From the data below, repeat exactly the lines from the line with "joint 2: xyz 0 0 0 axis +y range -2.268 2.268" to the line with "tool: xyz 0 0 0", both included.
*** Supplied records ***
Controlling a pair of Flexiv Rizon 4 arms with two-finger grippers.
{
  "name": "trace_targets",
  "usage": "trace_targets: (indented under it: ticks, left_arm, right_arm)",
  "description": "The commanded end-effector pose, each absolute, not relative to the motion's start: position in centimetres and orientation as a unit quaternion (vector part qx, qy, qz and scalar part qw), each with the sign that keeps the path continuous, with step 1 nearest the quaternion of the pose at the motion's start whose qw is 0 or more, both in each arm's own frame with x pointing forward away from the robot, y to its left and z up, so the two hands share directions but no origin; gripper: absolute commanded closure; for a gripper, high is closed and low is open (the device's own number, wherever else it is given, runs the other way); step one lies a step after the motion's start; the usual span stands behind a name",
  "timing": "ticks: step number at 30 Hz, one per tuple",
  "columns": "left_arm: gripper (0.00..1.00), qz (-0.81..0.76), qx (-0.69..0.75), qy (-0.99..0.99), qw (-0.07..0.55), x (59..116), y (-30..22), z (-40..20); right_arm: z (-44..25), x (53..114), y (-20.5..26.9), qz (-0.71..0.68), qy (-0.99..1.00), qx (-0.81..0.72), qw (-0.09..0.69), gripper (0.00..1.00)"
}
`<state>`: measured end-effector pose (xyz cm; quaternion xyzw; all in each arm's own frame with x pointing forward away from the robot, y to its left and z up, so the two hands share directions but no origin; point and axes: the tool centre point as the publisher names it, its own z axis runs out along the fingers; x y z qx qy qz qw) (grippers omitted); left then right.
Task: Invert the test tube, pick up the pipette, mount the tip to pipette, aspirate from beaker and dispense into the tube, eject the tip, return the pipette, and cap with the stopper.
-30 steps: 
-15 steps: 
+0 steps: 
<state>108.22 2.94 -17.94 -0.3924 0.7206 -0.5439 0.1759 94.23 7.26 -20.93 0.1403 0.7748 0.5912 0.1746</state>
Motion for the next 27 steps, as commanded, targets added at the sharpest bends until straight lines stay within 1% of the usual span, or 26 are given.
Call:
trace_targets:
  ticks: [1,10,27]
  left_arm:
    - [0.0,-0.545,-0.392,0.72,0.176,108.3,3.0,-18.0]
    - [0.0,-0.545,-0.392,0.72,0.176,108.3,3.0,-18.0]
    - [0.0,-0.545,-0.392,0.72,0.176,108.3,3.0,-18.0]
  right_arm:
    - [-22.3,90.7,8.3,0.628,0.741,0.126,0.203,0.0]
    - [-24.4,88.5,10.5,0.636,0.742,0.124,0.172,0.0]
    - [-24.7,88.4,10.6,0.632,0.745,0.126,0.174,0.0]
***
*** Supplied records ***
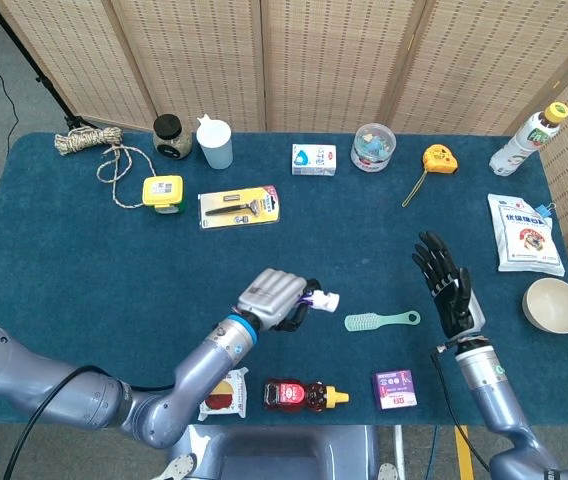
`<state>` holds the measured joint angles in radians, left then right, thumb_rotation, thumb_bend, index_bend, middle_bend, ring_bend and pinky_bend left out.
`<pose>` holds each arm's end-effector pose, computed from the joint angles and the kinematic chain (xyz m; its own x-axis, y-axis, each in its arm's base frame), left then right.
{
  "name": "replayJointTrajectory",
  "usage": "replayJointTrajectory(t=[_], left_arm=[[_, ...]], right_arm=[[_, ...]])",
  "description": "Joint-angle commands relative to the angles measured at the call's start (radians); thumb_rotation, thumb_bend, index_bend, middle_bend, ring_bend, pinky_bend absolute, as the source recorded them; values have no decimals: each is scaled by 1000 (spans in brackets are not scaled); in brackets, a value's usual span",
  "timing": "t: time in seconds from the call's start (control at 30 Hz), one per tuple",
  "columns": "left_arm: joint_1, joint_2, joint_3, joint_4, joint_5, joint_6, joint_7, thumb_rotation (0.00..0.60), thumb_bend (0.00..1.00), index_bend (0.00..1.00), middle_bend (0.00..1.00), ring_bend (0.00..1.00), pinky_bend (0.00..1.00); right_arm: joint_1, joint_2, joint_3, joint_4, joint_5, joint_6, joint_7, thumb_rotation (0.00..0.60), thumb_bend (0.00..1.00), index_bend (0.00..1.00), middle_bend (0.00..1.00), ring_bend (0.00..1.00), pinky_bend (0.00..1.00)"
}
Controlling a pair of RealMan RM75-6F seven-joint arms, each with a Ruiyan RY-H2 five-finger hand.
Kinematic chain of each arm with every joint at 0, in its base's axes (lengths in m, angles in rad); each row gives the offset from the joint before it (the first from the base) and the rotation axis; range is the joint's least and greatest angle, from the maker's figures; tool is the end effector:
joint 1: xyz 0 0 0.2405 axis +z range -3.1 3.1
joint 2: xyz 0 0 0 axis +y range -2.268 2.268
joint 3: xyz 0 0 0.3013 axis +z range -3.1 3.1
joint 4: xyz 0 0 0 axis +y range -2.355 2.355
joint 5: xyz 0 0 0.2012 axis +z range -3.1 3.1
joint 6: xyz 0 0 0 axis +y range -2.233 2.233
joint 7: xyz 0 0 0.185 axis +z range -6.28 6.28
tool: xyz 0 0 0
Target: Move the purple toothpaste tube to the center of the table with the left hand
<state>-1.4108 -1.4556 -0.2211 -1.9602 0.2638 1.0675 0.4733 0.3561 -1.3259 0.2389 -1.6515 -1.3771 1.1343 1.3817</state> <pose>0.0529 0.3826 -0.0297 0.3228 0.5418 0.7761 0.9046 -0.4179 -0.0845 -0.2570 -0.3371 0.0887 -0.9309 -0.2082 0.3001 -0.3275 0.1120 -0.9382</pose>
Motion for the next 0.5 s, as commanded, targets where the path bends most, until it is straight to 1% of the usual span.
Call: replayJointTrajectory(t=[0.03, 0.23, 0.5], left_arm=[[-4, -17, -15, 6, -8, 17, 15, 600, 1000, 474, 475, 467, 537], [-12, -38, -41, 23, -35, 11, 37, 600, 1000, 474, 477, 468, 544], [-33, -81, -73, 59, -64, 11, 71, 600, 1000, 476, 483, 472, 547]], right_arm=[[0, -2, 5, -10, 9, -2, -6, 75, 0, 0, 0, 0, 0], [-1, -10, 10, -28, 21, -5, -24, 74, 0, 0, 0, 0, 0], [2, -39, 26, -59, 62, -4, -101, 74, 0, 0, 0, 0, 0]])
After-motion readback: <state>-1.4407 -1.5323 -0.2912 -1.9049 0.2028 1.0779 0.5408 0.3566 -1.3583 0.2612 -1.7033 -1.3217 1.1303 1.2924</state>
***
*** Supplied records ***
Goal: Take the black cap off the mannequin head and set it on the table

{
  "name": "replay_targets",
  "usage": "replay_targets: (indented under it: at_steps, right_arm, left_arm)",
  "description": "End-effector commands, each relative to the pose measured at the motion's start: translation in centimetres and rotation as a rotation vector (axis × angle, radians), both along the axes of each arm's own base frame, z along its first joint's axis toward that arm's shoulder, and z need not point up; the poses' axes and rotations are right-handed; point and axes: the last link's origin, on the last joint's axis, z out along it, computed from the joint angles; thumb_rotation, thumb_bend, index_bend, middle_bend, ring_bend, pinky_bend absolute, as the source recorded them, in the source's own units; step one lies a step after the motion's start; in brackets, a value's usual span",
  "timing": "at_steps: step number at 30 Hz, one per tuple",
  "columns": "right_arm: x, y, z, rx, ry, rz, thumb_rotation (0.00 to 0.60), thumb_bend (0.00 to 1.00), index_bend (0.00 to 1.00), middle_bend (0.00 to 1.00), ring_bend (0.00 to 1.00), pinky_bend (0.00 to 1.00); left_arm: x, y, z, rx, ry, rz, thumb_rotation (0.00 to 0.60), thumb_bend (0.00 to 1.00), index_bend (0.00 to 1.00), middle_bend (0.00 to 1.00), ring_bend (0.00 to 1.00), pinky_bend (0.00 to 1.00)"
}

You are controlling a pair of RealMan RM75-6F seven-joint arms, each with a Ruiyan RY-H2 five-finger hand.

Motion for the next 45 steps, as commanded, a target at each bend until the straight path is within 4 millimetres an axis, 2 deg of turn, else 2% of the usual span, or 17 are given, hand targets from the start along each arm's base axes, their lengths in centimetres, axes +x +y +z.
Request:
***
__Solution to the exercise__
joint 2: xyz 0 0 0 axis +y range -2.268 2.268
joint 3: xyz 0 0 0.3013 axis +z range -3.1 3.1
joint 4: xyz 0 0 0 axis +y range -2.355 2.355
joint 5: xyz 0 0 0.2012 axis +z range -3.1 3.1
joint 6: xyz 0 0 0 axis +y range -2.233 2.233
joint 7: xyz 0 0 0.185 axis +z range -6.28 6.28
tool: xyz 0 0 0

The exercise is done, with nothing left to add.